Work order — Only the lines from the one containing "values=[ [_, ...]" through the one containing "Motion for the" should be printed, exactly as they appear below, with both ends included.

Collected data —
+ + +

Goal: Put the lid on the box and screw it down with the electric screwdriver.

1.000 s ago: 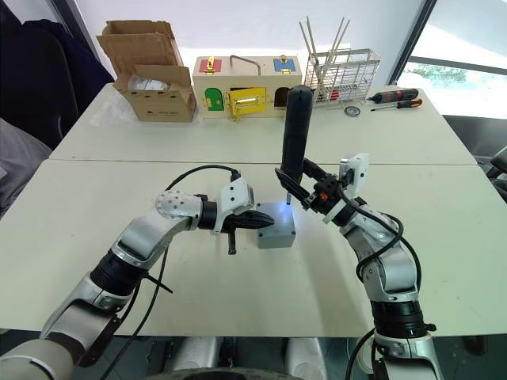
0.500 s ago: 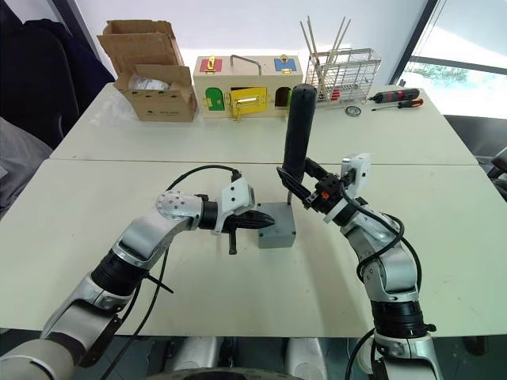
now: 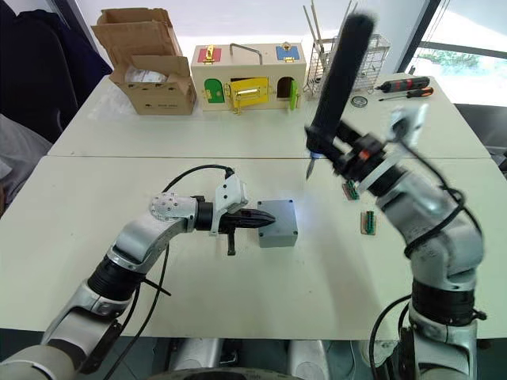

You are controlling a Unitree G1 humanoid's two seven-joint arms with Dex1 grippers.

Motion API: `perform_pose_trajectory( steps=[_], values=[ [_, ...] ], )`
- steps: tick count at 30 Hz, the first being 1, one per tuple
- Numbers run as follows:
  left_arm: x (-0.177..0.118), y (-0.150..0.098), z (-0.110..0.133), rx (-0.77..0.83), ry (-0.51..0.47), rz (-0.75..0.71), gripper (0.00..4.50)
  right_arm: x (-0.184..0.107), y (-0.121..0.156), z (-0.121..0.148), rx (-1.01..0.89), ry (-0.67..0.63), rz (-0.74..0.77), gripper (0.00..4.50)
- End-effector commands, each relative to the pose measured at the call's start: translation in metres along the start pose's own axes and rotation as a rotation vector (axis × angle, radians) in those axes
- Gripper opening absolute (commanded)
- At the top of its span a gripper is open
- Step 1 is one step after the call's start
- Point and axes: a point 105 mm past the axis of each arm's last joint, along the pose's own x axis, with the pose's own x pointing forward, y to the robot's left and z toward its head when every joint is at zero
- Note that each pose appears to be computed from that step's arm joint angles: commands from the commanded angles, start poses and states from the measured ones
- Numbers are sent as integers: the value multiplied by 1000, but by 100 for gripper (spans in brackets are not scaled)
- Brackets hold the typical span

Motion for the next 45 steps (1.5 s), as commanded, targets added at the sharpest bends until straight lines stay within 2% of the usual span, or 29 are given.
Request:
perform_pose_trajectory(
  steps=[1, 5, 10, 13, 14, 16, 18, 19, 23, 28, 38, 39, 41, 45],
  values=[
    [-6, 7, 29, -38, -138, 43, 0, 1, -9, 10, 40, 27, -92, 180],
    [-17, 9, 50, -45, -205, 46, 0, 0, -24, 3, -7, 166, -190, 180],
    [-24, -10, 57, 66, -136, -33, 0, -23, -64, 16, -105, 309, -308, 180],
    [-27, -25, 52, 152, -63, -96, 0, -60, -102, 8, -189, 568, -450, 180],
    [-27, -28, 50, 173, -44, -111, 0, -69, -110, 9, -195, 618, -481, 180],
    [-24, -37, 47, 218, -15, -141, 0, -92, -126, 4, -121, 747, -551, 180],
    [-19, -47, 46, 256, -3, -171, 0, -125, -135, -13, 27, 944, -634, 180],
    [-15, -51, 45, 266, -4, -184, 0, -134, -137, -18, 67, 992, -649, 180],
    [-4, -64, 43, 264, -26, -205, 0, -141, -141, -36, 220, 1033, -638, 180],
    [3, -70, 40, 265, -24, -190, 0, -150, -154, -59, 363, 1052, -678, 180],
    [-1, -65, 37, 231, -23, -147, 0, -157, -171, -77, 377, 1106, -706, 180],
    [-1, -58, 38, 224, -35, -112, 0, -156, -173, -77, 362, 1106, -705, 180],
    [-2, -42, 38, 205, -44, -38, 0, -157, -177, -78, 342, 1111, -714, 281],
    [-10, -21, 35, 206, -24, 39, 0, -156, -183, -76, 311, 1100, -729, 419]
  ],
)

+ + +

Completed task —
Motion API: `perform_pose_trajectory( steps=[_], values=[ [_, ...] ], )`
- steps: tick count at 30 Hz, the first being 1, one per tuple
- Numbers run as follows:
  left_arm: x (-0.177..0.118), y (-0.150..0.098), z (-0.110..0.133), rx (-0.77..0.83), ry (-0.51..0.47), rz (-0.75..0.71), gripper (0.00..4.50)
  right_arm: x (-0.184..0.107), y (-0.121..0.156), z (-0.121..0.148), rx (-1.01..0.89), ry (-0.67..0.63), rz (-0.74..0.77), gripper (0.00..4.50)
- End-effector commands, each relative to the pose measured at the call's start: translation in metres along the start pose's own axes and rotation as a rotation vector (axis × angle, radians) in those axes
- Gripper opening absolute (commanded)
- At the top of its span a gripper is open
- Step 1 is one step after the call's start
- Point and axes: a point 105 mm past the axis of each arm's last joint, along the pose's own x axis, with the pose's own x pointing forward, y to the robot's left and z toward its head when every joint is at zero
- Note that each pose appears to be computed from that step's arm joint angles: commands from the commanded angles, start poses and states from the measured ones
- Numbers are sent as integers: the value multiplied by 1000, but by 100 for gripper (spans in brackets are not scaled)
- Brackets hold the typical span

Motion for the next 45 steps (1.5 s), as commanded, targets added at the sharpest bends until straight lines stay within 2% of the usual span, or 29 are given.

There's nothing left to add to the answer.